— Work item —
Each line from the one containing "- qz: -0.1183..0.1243" to the end of the listing below must be retyped exactly, with no line left out and none added.

_ _ _ _

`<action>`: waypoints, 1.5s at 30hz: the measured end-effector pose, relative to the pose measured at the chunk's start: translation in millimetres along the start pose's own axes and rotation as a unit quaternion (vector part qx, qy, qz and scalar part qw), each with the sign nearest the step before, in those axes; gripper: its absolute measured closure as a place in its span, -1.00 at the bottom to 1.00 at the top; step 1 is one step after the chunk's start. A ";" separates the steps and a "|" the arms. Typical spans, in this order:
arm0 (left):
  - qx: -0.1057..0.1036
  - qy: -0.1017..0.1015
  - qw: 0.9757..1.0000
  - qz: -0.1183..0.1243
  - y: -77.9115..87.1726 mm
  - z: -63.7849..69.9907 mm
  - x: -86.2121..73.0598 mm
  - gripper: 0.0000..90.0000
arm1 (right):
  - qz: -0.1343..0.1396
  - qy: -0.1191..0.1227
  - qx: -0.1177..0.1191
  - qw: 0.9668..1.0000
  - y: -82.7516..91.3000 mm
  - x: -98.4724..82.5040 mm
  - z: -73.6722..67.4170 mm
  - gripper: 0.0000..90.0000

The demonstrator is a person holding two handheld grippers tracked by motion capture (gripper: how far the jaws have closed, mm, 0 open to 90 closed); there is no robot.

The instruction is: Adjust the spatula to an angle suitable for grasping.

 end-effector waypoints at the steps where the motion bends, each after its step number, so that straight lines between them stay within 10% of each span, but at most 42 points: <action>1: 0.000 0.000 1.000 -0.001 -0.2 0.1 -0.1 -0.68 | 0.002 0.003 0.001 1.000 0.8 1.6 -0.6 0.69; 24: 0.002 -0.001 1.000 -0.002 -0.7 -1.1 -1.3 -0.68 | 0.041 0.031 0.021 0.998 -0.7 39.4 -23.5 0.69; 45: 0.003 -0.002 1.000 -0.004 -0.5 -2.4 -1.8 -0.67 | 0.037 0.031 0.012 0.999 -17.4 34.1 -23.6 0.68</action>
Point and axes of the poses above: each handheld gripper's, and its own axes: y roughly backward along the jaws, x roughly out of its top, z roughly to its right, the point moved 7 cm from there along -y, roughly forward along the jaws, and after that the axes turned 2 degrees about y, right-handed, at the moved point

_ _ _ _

— Exercise solution —
  - qz: -0.1183..0.1243
  - y: -77.9115..87.1726 mm
  - z: -63.7849..69.9907 mm
  - x: -86.2121..73.0598 mm
  - gripper: 0.0000..90.0000
arm1 (right):
  - qz: -0.1343..0.1396
  - qy: -0.1191..0.1227
  - qx: -0.1177..0.1191
  - qw: 0.9668..1.0000
  - y: -82.7516..91.3000 mm
  - x: -98.4724..82.5040 mm
  - z: -73.6722..67.4170 mm
  - gripper: 0.0000..90.0000

The demonstrator is a person holding two handheld grippers tracked by motion capture (gripper: how far the jaws have closed, mm, 0 open to 90 closed); there is no robot.

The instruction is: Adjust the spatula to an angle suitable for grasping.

 end-effector waypoints at the steps where the motion bends, each after its step number, so that straight lines between them stay within 10% of each span, but at most 42 points: <action>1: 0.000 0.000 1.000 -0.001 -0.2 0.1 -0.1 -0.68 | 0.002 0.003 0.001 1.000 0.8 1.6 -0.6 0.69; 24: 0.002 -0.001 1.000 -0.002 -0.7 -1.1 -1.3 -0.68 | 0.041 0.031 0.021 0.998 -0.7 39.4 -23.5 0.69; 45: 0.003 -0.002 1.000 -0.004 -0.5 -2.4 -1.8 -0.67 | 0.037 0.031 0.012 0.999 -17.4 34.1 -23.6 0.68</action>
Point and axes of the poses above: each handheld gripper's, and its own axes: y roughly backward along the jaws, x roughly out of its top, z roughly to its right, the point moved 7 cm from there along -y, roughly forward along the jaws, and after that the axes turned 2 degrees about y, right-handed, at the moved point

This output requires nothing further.